With Khator’s $100 million Core Renovation program that focuses on six academic buildings forming the “core of our campus” on the drawing board, the question of renovation or replacement remains for other buildings such as Moody Towers.

“After the Quadrangle replacement project is completed, Student Housing and Residential Life will assess the future of Moody Towers,” Yackley said.

Yackley said that new facilities will become available in August 2019. UH Facilities and Construction Management said they are in the selection process for an architectural and engineering team.

Special connection

Since its establishment, the Quads have housed current and former students like 1989 graduate Mike Pede, the associate vice president of Alumni Relations as well as the University of Houston Alumni Association’s president and CEO.

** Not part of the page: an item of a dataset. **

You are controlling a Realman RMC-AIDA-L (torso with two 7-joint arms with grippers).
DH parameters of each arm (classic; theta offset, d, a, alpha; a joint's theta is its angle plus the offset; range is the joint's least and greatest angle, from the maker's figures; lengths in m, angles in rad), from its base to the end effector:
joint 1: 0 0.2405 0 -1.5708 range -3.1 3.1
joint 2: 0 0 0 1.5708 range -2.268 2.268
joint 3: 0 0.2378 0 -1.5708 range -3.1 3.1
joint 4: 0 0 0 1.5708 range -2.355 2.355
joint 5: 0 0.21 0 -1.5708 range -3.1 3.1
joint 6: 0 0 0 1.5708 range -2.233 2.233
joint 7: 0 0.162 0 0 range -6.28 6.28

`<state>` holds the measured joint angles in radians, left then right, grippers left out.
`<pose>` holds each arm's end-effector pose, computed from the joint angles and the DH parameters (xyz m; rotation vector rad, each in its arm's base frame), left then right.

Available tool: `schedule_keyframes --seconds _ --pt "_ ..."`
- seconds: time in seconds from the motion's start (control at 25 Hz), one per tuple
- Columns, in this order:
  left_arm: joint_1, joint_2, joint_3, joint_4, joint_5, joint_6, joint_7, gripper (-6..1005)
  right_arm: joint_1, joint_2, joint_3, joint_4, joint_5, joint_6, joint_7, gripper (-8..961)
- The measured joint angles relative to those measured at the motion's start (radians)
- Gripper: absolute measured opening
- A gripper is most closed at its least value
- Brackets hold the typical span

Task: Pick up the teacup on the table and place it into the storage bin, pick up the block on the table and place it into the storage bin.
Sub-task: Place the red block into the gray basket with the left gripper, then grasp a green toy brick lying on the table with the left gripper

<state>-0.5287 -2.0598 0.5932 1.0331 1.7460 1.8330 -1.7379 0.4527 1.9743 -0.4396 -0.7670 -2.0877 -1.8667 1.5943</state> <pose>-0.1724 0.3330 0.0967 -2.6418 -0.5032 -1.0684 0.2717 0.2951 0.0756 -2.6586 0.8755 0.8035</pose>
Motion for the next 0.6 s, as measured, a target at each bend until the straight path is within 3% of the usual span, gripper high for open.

“Living on campus makes all the difference in the world,” Pede said. “You’re thrown into a community of which you get friends from all over the world that you wouldn’t have met before.”

Pede, who lived in Bates Hall during the 1987-1988 academic year, said a notable memory from his time at the Quads was playing sock football with Andre Ware.

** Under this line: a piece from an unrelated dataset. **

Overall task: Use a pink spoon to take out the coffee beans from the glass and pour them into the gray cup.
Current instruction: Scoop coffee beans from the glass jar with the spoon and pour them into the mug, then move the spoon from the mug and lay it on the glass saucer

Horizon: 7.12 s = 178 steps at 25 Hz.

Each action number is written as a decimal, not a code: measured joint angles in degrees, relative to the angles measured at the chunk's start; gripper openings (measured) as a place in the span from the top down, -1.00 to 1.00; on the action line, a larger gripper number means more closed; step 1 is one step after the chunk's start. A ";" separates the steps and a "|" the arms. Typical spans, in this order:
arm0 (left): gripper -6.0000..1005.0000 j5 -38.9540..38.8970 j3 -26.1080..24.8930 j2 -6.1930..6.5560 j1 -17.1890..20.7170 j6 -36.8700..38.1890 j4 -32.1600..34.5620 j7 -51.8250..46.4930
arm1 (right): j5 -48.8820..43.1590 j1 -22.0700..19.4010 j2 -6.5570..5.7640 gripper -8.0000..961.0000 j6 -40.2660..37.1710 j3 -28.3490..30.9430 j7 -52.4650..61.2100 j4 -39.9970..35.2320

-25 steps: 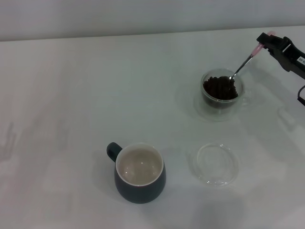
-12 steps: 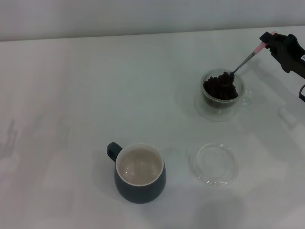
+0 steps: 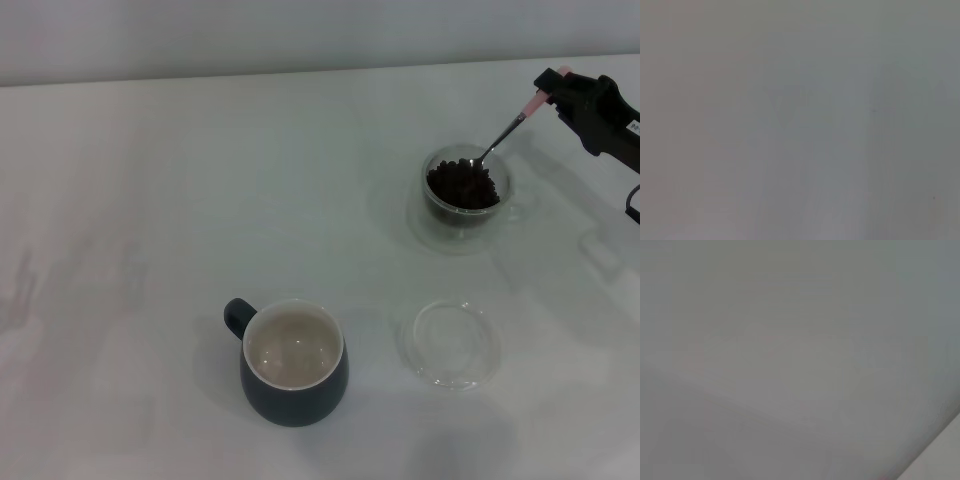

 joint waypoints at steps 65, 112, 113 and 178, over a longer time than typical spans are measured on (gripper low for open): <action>-0.13 0.56 -0.13 -0.09 -2.68 5.88 0.00 0.00 | -0.74 10.48 1.55 0.68 16.19 -14.64 -12.76 18.66; -0.13 0.26 -0.18 0.09 -3.38 7.29 0.28 0.09 | -3.05 -2.83 -0.29 0.68 26.28 -10.28 -26.99 4.06; -0.13 0.26 -0.17 0.10 -3.38 7.29 0.29 0.09 | -3.18 -3.64 -0.42 0.68 25.74 -10.29 -26.61 3.59; -0.13 0.27 -0.11 0.08 -3.91 8.04 0.47 0.09 | -7.51 -9.24 -0.38 0.56 13.38 -11.04 -23.54 3.70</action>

“We basically had a future Heisman Trophy winner, two All-American wide receivers, All-American offensive linemen who could’ve broken a hand, a wrist, a foot, a finger at any moment,” Pede said. “We were literally a broken-finger away from changing the course of history.”

As the oldest residential community, the Quads has provided a backdrop for generations of experiences from past and present students. Some of these stories can be found in a public group titled “Oh No, UH is Tearing Down the Quad!” on Facebook.

The Facebook group has 542 members. Each user shares stories about their time living in the Quad and how important it was to their development as students and alumni.

‘Everybody’s on board’

In regard to the accommodations being made for international students in the Quad’s replacement, Pede believes it makes sense for housing to reflect the international image of the University.

“When you’re as diverse as we are as a university and as a city, you have to match that diversity with what you have so people will feel comfortable when they come to campus,” Pede said. “If a piece of that puzzle is missing and you have an opportunity to find that piece to that puzzle and put it in there… then you do it.”

As UH continues to update facilities as it grows, Pede understands when it’s time to replace buildings that sometimes hold sentimental value for alumni.

“Nobody likes to see the historical pieces of the university just be moved on for some big new shiny thing — even though you might need the big new shiny thing,” Pede said. “It’s a balancing act of how do we properly do that, and I think everybody’s on board.”